RECORDED DATA:

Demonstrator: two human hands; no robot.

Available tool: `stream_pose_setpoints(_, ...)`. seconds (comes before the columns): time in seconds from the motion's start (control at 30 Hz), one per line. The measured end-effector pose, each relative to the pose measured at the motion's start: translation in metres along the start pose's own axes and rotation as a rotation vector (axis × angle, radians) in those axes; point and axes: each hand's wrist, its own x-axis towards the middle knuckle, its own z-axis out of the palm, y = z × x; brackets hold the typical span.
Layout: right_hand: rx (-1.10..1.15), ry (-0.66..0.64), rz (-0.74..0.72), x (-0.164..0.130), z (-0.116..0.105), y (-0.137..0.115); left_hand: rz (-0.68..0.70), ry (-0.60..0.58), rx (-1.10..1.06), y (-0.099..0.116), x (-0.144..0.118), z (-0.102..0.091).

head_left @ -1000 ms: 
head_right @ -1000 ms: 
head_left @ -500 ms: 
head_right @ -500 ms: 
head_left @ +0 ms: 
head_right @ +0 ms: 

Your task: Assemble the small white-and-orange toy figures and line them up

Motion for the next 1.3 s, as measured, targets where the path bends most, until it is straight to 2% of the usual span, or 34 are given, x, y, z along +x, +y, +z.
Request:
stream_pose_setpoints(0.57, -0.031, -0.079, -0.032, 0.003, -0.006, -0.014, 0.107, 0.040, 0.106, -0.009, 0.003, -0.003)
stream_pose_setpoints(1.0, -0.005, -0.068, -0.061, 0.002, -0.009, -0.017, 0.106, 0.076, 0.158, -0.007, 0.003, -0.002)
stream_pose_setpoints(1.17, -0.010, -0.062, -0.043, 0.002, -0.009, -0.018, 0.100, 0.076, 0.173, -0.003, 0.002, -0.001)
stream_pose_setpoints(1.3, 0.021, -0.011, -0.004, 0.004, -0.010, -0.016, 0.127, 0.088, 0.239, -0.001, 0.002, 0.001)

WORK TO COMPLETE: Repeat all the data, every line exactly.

RESPONSE BELOW:
Demonstrator: two human hands; no robot.

Available tool: `stream_pose_setpoints(_, ...)`. seconds (comes before the columns): time in seconds from the motion's start (control at 30 Hz), one per line. The measured end-effector pose, each relative to the pose measured at the motion's start: translation in metres along the start pose's own axes and rotation as a rotation vector (axis × angle, radians) in those axes; point and axes: each hand's wrist, its own x-axis towards the middle knuckle, its own z-axis out of the palm, y = z × x; brackets hold the typical span.
Layout: right_hand: rx (-1.10..1.15), ry (-0.66..0.64), rz (-0.74..0.72), x (-0.164..0.130), z (-0.116..0.105), y (-0.137..0.115); left_hand: rz (-0.68..0.70), ry (-0.60..0.58), rx (-1.10..1.06), y (-0.099..0.116), x (-0.144..0.118), z (-0.102..0.091).

head_left @ -1000 ms: 
head_right @ -1000 ms: 
head_left @ -500 ms: 
head_right @ -500 ms: 
head_left @ +0 ms: 
head_right @ +0 ms: 

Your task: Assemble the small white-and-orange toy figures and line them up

Motion for the next 1.3 s, as measured, targets where the path bends most, until it is straight to 2% of the usual span, or 34 are given, x, y, z along +x, +y, +z.
Request:
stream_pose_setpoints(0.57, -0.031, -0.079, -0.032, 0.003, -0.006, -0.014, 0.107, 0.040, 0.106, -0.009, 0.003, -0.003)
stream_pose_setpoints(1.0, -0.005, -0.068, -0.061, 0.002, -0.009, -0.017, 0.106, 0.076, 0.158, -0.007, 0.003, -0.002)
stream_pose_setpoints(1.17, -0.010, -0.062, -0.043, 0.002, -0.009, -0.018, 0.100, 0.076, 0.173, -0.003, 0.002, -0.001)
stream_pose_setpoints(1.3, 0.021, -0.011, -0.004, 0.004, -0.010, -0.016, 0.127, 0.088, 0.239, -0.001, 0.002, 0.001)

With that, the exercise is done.